R CMD check fails due to warning:

❯ checking for unstated dependencies in examples ... WARNING
  'library' or 'require' call not declared from: ‘miaTime’

Also, for some reason miaTime is being installed even when it is not in DESCRIPTION:

miaTime                    0.1.21     2024-04-17 [1] Github (microbiome/miaTime@9fe9[771](https://github.com/microbiome/mia/actions/runs/8753409443/job/24023056975#step:4:791))

[antagomir]

For me running the latest version of the "mediation" branch through checks throws warning

Warning in data(hitchip1006) : data set ‘hitchip1006’ not found Error: object 'hitchip1006' not found

Also

• checking tests ... Running ‘testthat.R’^[[5~^[[5;5~^[[5;5~^[[6;5~ ERROR Running the tests in ‘tests/testthat.R’ failed. Last 13 lines of output:

  [9] 2.5067 - 2.5100 == -0.00331 ... Backtrace: ▆

  1. └─mia (local) testTransformations(tse) at test-5transformCounts.R:331:5
  2. └─testthat::expect_equal(actual, compare) at test-5transformCounts.R:293:9

[TuomasBorman]

I added \donttest which should fix the issue of @RiboRings.

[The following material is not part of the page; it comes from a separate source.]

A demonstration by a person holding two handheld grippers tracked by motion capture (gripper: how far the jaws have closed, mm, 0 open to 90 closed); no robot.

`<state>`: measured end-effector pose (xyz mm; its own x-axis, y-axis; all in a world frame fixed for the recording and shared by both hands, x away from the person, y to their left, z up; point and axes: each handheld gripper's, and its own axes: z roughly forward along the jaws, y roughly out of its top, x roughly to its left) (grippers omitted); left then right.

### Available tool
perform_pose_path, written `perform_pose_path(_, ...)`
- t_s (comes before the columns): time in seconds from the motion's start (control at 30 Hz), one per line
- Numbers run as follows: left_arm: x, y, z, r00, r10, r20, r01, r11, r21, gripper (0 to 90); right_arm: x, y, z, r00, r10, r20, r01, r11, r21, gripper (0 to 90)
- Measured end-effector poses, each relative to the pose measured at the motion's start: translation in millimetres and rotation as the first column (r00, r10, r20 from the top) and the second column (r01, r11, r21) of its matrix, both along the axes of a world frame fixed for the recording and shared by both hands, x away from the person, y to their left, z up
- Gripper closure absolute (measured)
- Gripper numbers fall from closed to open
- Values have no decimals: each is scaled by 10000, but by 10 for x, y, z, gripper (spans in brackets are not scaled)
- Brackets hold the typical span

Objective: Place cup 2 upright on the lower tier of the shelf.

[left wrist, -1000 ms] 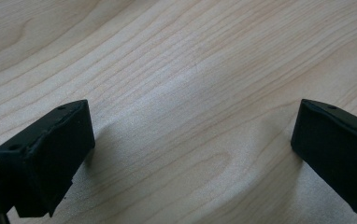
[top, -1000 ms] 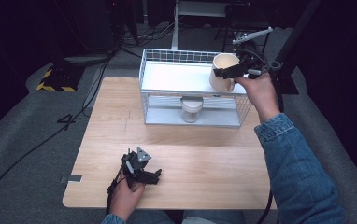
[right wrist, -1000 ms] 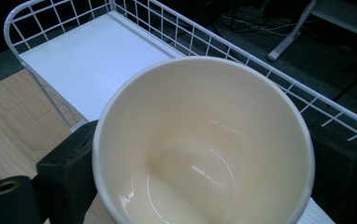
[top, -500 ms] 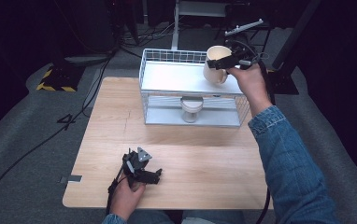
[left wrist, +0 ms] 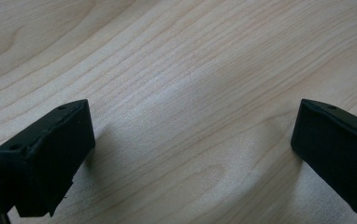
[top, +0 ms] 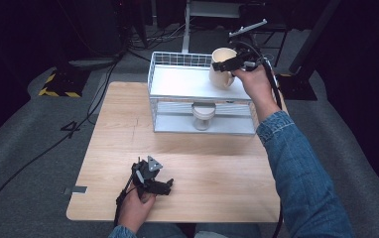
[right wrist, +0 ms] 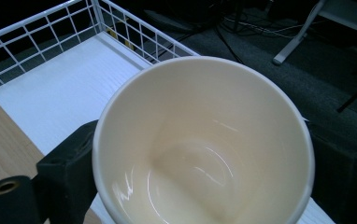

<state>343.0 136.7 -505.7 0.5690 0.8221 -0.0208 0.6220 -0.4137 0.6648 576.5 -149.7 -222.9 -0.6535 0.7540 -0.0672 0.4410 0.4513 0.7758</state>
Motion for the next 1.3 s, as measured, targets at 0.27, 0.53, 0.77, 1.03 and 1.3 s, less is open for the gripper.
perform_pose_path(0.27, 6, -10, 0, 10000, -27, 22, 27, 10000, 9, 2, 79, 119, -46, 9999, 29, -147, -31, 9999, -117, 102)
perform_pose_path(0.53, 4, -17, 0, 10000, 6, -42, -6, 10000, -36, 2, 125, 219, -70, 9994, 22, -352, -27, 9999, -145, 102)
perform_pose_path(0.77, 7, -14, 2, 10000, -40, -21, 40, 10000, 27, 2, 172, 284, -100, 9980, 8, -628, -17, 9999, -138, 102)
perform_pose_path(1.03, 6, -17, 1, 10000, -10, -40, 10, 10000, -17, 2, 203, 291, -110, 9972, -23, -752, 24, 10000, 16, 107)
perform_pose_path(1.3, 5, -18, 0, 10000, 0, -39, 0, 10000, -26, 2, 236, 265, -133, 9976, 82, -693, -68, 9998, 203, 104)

@antagomir I cannot reproduce your error. It runs fine in my local machine, and the same tests are also run in GHA. Although, it is good to investigate this further to get answer on why you get different results

[TuomasBorman]

Did not run, I disabled the examples

[antagomir]

If this goes through automated tests then I think should be ok

[RiboRings]

Ubuntu:

* checking whether package ‘mia’ can be installed ... [30s/30s] WARNING
Found the following significant warnings:
  Warning: package ‘matrixStats’ was built under R version 4.5.0
  Warning: package ‘GenomicRanges’ was built under R version 4.5.0
  Warning: package ‘Biobase’ was built under R version 4.5.0
  Warning: package ‘SingleCellExperiment’ was built under R version 4.5.0

Mac:

Error: Error: Failed to install 'mia' from local:
  unable to load shared object '/Users/runner/work/_temp/Library/cli/libs/cli.so':
  dlopen(/Users/runner/work/_temp/Library/cli/libs/cli.so, 0x0006): tried: '/Users/runner/work/_temp/Library/cli/libs/cli.so' (mach-o file, but is an incompatible architecture (have 'x86_64', need 'arm64e' or 'arm64')), '/System/Volumes/Preboot/Cryptexes/OS/Users/runner/work/_temp/Library/cli/libs/cli.so' (no such file), '/Users/runner/work/_temp/Library/cli/libs/cli.so' (mach-o file, but is an incompatible architecture (have 'x86_64', need 'arm64e' or 'arm64'))

[TuomasBorman]

That will be hopefully fixed soon when new Bioc is released. However R 4.5.0 is little bit odd since next Bioc devel is developed against 4.4.0. That is something to do with rworkflows, I think

[RiboRings]

Hi @TuomasBorman! Should I do anything to fix this? How should we proceed to merge this PR?

[TuomasBorman]

I haven't been able to fix the problem, however, everything should be ok if at least one of these runs work and there are no errors related to this PR. --> so we can merge without passing all these rules

(I asked from rworkflows maintainers if they know what is the problem, and they have not answered yet)

[TuomasBorman]

Seems ok, I will merge (I just updated NEWS). Thanks!